I was drawn to "Banks of the Mississippi," which depicts a trio of fishers casting their bait into the still water behind a moored barge on the river batture. Two small men, made up of a mere half-dozen brush strokes, could have easily become over-detailed and fussy - but Solitario held back all but the most necessary visual information. And the gray-on-gray sky is so deceptively simple that you almost think it's unfinished. One more mark, however, might have ruined "Banks of the Mississippi" is a awfully good painting.
If I had to pick my favorite, though, it would be "Lee Side the Dune II," an arch-shaped sand pile topped with a crest of sage. The remarkable thing about this painting is the way Solitario depicted the shallow wind ripples in the sand. He uses a classical painting technique called simultaneous contrast which works like think; When he wanted to put the ripples inside one of the dark violet shadows he cut through the shadow with a pattern of stripes in the crease color of the surrounding sand.

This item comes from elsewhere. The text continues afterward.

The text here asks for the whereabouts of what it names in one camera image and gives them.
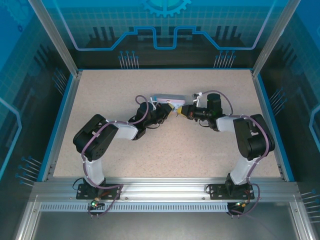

Then, to put the ripples in the sunlit sand outside of the shadows, he reversed the technique by putting the violet, shadow colored stripes over the painted cream sand tone. Cream on violet, then violet on cream. Simple. The trouble is, almost every time you see the technique used it sticks out like a sore thumb. Billy Solitario manages to weave it into the painting with understated aplomb. And he's just 28 years old. Color me impressed.